To get the most out of this guide, you should have knowledge of:

Airflow connection basics

An Airflow connection is a set of configurations for sending requests to the API of an external tool. In most cases, a connection requires login credentials or a private key to authenticate Airflow to the external tool.

Airflow connections can be created by using one of the following methods:

This guide focuses on how to add connections using both the Airflow UI and environment variables. For more in-depth information on configuring connections using the other methods, see the REST API reference, Managing Connections and Secrets Backend in the Airflow documentation.

Each connection has a unique conn_id which can be provided to operators and hooks that require a connection.

To standardize connections, Airflow includes many different connection types for connecting to specific types of systems. There are general connection types for connecting to large clouds, such as aws_default and gcp_default, as well as connection types for specific services like azure_service_bus_default.

Each connection type requires different configurations and values based on the service it’s connecting to. There are a couple of ways to find the information you need to provide for a particular connection type:

  • Open the relevant provider’s page in the Astronomer Registry and go to the Docs tab to access the Apache Airflow documentation for the provider. Most commonly used providers will have documentation on each of their associated connection types. For example, you can find information on how to set up different connections to Azure on the Azure provider docs.
  • Check the documentation of the external tool you are connecting to and see if it offers guidance on how to authenticate.
  • Refer to the source code of the hook that is being used by your operator.

Defining connections in the UI

The most common way of defining a connection is using the Airflow UI. Go to Admin > Connections to access the Connections page.

Connections seen from the DAG view

Airflow doesn’t include any configured connections by default. To create a new connection, click the blue + button.

Empty Connection

As you update the Connection Type field, notice how the other available fields change. Each connection type requires different kinds of information.

Note: Specific connection types will only be available in the dropdown menu if the relevant provider is installed in your Airflow environment.

You don’t have to specify every field on most connections. However, the values marked as required in the Airflow UI can be misleading. For example to set up a connection to a PostgreSQL database, we need to reference the PostgreSQL provider documentation to learn that the connection requires a Host, a user name as login, and a password in the password field.

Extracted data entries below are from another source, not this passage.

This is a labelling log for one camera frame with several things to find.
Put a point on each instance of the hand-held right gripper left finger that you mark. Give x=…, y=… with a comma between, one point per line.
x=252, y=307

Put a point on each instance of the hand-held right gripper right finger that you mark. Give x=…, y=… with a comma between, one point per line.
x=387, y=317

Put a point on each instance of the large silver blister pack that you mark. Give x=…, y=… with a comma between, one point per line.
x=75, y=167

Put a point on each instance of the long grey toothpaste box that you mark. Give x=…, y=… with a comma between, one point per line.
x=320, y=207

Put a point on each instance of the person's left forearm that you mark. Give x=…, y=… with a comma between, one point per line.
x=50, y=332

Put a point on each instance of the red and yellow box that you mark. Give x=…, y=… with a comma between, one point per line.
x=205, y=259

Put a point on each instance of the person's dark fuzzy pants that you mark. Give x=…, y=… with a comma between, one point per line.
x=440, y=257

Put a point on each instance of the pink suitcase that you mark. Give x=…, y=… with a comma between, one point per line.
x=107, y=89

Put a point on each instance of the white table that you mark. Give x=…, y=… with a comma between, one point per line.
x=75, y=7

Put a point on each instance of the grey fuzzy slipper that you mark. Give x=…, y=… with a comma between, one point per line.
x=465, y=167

Example PostgreSQL connection

Any parameters that don’t have specific fields in the connection form can be defined in the Extra field as a JSON dictionary. For example, you can add the sslmode or a client sslkey in the Extra field of your PostgreSQL connection.

Starting in Airflow 2.2, you can test some connection types from the Airflow UI with the Test button. After running a connection test, a message appears on the top of the screen showing either a success confirmation or an error message.

Define connections via environment variables

Connections can also be defined using environment variables. If you use the Astro CLI, you can use the .env file for local development or specify environment variables in your project’s Dockerfile.

Note: If you are synchronizing your project to a remote repository, don’t save sensitive information in your Dockerfile. In this case, using either a secrets backend, Airflow connections defined in the UI, or .env locally are preferred so as to not expose secrets in plain text.

The environment variable used for the connection must be formatted as AIRFLOW_CONN_YOURCONNID and can be provided either as a Uniform Resource Identifier (URI) or, starting in Airflow 2.3, in JSON.

URI is a format designed to contain all necessary connection information in one string, starting with the connection type, followed by login, password and host. In many cases a specific port, schema, and additional parameters must be added.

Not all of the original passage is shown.